Your answer must be every line of the data that contains "front".

Stored dataset items
******************************
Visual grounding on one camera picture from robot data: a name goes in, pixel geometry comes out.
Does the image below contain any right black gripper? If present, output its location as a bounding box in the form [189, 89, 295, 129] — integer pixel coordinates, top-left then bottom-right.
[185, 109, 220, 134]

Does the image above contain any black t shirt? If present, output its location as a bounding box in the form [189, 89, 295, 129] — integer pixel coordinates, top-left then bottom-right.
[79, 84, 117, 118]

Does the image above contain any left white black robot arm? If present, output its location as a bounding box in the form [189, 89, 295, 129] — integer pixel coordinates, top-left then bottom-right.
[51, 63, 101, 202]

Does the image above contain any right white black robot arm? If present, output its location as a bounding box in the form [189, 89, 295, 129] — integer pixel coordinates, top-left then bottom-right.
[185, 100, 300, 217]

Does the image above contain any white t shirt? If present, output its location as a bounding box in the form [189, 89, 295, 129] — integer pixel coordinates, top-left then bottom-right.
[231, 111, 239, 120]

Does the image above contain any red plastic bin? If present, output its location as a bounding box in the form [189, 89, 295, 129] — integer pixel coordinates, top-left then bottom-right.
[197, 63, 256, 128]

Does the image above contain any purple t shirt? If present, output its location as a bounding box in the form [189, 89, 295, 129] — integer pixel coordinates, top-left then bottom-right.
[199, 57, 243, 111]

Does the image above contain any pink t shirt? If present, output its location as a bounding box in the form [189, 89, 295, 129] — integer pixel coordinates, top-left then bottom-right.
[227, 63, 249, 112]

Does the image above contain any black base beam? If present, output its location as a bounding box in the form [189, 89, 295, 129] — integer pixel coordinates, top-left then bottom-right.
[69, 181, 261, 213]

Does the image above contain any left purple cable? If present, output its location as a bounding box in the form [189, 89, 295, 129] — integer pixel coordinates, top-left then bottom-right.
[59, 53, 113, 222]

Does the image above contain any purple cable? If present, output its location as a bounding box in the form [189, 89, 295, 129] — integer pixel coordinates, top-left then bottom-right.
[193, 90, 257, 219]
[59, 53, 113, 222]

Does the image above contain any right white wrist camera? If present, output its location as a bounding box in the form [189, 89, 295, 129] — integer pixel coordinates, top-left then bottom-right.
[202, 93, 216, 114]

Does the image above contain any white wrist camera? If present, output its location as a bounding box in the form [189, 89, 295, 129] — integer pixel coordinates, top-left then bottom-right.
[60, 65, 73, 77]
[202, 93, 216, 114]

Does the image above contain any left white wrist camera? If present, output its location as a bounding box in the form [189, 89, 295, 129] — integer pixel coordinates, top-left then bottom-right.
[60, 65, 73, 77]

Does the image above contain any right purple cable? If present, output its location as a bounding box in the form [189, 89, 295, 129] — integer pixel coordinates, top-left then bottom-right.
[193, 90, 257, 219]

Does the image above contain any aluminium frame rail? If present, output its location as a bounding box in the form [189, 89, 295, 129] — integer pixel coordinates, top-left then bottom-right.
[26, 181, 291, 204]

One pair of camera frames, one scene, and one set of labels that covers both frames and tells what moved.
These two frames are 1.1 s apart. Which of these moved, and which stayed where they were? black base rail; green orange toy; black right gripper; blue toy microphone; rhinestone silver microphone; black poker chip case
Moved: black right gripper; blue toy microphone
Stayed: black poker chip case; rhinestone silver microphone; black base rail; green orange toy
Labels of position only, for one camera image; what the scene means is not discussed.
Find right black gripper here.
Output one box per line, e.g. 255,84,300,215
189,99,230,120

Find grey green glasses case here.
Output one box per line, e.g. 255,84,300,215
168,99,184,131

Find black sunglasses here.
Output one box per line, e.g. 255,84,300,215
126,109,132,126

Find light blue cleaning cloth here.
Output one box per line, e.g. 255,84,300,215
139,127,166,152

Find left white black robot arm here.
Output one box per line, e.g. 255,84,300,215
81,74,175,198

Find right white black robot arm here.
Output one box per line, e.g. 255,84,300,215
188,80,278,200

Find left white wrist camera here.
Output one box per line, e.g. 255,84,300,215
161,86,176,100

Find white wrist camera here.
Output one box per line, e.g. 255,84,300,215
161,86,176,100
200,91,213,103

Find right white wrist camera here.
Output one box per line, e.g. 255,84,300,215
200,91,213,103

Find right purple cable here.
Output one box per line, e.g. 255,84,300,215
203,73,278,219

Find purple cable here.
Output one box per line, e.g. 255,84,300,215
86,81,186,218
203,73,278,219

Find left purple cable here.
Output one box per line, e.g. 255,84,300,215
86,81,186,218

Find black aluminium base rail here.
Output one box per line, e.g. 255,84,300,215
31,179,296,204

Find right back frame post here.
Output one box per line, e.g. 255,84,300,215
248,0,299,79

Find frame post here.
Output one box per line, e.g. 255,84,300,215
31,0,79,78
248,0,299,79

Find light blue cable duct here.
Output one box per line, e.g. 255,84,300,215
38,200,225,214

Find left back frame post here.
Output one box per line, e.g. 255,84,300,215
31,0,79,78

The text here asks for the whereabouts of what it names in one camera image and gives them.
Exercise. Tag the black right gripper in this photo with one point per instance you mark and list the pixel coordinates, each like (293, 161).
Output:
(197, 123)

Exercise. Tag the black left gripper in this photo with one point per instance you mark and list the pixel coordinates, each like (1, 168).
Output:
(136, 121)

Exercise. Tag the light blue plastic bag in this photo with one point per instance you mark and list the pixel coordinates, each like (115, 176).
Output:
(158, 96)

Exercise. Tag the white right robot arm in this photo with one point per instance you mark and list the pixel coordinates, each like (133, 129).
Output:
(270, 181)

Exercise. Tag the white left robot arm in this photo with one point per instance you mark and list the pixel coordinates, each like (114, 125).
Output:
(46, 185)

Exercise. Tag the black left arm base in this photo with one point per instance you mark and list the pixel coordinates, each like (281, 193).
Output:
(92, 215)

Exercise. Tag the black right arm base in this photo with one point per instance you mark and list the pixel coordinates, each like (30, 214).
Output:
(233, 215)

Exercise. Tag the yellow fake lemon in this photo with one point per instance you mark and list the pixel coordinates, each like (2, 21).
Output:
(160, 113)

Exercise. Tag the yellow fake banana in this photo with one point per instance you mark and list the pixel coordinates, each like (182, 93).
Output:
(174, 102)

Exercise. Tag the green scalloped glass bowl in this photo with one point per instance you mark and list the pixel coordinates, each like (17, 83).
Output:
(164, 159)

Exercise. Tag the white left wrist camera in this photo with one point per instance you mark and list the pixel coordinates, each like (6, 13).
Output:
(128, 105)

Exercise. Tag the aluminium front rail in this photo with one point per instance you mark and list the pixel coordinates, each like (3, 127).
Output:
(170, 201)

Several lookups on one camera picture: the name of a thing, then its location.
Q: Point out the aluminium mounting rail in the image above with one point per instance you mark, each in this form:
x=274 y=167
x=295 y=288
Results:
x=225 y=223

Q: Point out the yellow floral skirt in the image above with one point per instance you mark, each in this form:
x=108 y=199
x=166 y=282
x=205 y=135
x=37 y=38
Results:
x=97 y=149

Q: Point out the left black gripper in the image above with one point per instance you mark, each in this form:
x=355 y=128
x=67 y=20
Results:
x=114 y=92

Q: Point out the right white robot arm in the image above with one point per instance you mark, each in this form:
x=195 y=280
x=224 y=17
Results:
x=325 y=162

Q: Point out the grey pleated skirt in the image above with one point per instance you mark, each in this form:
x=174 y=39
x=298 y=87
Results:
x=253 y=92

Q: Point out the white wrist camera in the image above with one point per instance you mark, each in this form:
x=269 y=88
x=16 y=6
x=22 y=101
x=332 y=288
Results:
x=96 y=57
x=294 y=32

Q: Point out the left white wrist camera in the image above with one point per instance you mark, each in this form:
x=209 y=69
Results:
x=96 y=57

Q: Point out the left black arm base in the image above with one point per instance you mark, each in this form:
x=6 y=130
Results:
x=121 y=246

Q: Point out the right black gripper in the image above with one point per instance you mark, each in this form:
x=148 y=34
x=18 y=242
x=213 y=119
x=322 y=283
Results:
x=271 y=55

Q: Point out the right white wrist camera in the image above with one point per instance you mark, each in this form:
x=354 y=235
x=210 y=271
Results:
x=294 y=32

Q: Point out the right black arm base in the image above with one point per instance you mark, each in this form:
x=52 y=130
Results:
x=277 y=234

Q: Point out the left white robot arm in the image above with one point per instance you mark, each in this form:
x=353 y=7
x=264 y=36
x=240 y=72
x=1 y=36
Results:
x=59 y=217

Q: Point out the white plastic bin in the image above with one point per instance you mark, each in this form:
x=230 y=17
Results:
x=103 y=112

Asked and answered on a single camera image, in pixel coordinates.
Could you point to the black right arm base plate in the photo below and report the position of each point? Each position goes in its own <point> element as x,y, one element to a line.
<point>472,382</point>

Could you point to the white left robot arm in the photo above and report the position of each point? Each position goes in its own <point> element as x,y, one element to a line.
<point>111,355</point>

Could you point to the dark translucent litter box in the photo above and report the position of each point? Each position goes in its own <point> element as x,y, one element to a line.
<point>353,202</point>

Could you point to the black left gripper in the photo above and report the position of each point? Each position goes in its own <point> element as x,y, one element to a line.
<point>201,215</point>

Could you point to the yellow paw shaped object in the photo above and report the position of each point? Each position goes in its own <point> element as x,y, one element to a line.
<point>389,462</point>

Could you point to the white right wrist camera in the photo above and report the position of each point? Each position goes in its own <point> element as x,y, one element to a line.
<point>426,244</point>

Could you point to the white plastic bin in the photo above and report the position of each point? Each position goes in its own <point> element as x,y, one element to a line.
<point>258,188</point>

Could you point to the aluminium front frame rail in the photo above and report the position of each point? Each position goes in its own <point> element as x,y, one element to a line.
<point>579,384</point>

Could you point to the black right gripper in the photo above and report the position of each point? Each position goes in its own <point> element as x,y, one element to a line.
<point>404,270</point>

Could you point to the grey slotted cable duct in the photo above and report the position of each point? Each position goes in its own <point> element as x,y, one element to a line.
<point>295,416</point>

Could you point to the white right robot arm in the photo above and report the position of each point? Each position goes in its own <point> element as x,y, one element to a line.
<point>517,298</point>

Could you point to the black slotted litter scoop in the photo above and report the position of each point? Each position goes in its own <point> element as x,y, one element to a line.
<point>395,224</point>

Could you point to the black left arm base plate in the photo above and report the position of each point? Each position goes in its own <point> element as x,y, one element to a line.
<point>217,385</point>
******************************
## WRITTEN RESPONSE
Exercise. Tag the aluminium front rail in this photo with one point per instance you mark and list the pixel coordinates, each like (3, 127).
Could you point to the aluminium front frame rail in the photo above and report the position of each point? Each position goes in its own <point> element as x,y, one element to a line.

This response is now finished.